Member of the Kwara State House of Assembly
- Incumbent
- Assumed office 18 March 2023

Member of the Kwara State House of Assembly from Edu Local Government
- Constituency: Lafiagi/Edu

Personal details
- Born: 8 May 1986 (age 40) Tsaragi,Edu Local Government Kwara State Nigeria
- Party: All Progressive Congress
- Alma mater: Ahmadu Bello University;
- Occupation: Politician;

= Saba Yisa Gideon =

Nigerian politician (born 1986)

Saba Yisa Gideon (born 5 August 1986) is a Nigerian politician representing the Lafiagi/Edu constituency, Edu local government area in the Kwara State House of Assembly.

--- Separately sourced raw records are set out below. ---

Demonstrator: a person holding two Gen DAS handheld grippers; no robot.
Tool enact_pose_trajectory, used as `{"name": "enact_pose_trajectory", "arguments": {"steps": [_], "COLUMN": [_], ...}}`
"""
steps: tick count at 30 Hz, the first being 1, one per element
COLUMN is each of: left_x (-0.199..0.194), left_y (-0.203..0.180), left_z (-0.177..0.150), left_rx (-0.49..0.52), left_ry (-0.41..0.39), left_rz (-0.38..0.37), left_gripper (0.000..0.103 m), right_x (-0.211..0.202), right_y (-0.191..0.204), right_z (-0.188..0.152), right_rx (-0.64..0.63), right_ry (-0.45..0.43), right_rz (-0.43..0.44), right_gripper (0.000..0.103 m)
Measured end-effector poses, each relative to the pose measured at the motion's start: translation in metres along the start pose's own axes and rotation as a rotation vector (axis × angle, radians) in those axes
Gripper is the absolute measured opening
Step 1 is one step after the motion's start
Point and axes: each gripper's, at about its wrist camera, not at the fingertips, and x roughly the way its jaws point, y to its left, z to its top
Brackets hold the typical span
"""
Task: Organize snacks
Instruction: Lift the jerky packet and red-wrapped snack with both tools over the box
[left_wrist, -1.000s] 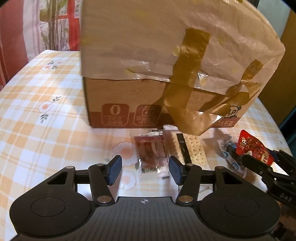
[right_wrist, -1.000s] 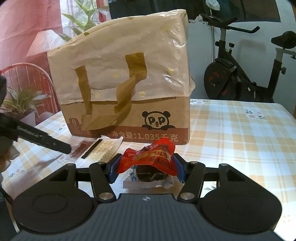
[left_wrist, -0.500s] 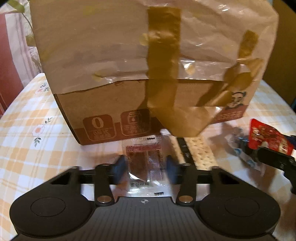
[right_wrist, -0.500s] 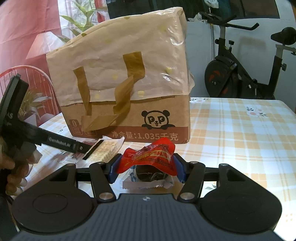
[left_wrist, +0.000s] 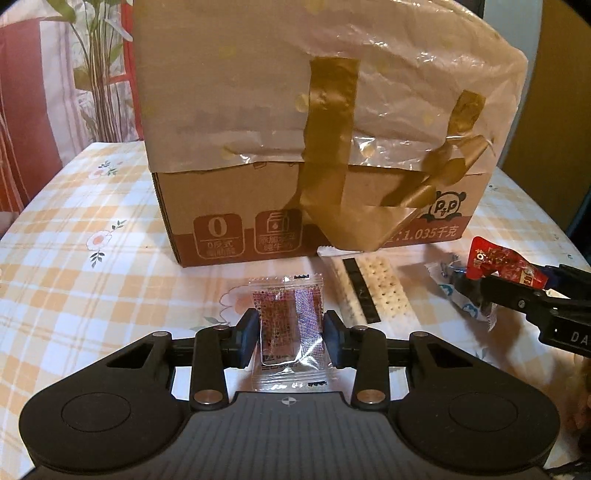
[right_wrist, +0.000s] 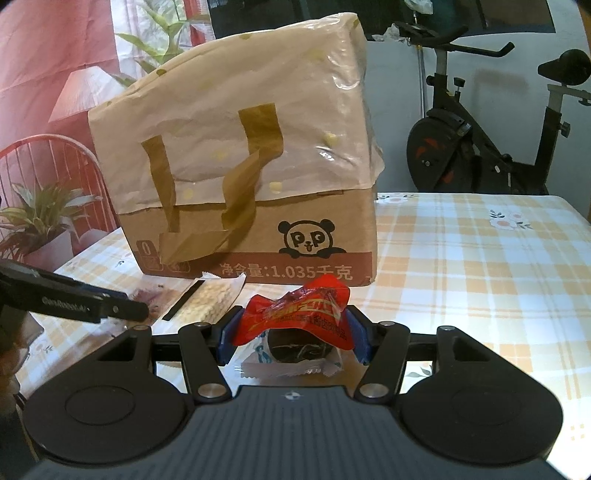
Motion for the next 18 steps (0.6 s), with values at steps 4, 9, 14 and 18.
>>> {"name": "enact_pose_trajectory", "arguments": {"steps": [4, 9, 14, 18], "left_x": [-0.006, -0.023, -0.048, -0.071], "left_y": [0.008, 0.018, 0.025, 0.027], "left_z": [0.002, 0.01, 0.022, 0.034], "left_rx": [-0.004, -0.027, -0.035, -0.036], "left_ry": [-0.016, -0.063, -0.122, -0.217], "left_rz": [-0.001, 0.002, 0.009, -0.004], "left_gripper": [0.04, 0.04, 0.04, 0.04], "right_x": [-0.001, -0.007, -0.017, -0.029], "right_y": [-0.002, 0.0, 0.0, 0.002], "right_z": [0.0, 0.0, 0.003, 0.016], "right_rx": [0.014, 0.001, 0.008, 0.006], "right_ry": [-0.008, -0.025, -0.052, -0.088], "right_rz": [-0.007, -0.018, -0.034, -0.035], "right_gripper": [0.061, 0.061, 0.061, 0.061]}}
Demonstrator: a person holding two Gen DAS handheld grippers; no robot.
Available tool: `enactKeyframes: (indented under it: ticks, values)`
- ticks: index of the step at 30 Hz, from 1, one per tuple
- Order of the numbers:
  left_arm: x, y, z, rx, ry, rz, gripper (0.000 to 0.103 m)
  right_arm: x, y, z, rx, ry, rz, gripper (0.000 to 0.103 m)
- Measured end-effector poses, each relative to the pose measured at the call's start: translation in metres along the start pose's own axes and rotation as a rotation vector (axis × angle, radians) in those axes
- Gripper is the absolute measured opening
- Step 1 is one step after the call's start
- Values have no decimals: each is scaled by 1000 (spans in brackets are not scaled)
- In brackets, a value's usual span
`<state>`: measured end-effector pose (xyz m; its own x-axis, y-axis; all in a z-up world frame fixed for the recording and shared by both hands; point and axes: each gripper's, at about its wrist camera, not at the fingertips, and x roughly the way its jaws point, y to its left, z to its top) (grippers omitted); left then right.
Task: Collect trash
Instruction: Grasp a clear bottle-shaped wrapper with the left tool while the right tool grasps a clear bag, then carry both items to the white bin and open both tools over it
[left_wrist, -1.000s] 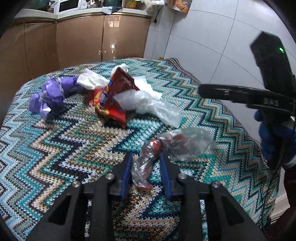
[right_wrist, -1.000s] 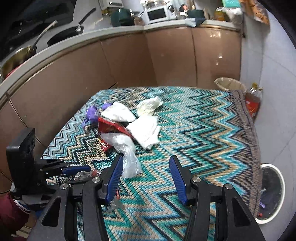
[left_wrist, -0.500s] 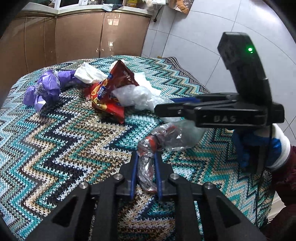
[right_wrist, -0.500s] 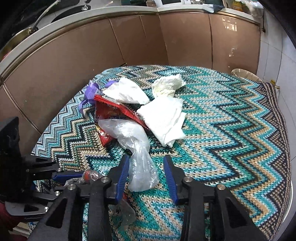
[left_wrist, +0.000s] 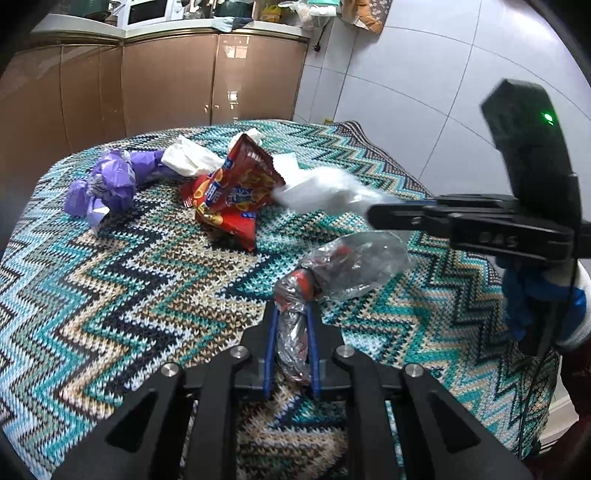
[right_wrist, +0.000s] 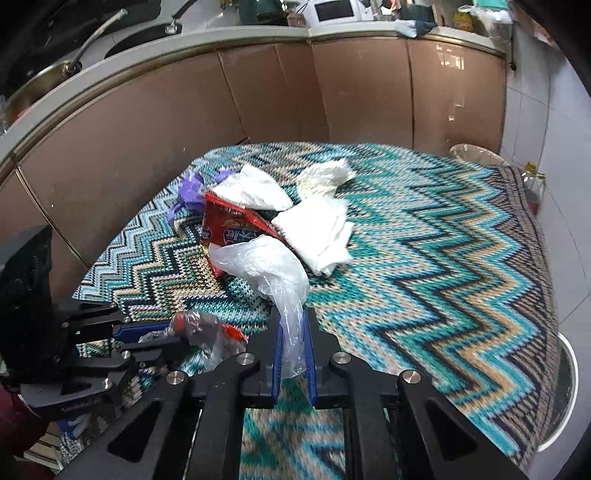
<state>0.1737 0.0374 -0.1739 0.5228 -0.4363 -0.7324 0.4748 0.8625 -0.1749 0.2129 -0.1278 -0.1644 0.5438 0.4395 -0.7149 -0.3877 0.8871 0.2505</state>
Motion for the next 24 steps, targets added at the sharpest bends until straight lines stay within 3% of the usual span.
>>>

==Early life and education==
Saba was born in Tsaragi, Edu Local Government area of Kwara State on 5 August 1986. He attended the College of Education, Kotangora, Niger State, where he earned his National Certificate in Education (NCE) in Agricultural Education in 2009. In 2013, he obtained his Higher National Diploma (HND) in Agricultural Extension and Management from Niger State College of Agriculture, Mokwa Niger State.

==Career ==
Saba previously served as the Managing Director at Grace Land Farm and Agricultural Farm Produce in 2009. Between 2021 and 2023, he was appointed as a Commissioner for Agriculture and Natural Resources. Following the February general election, he was elected as a state house of assembly member in the 10th Assembly, where he serves as the Chairman of the House Committee on Agriculture and Natural Resources.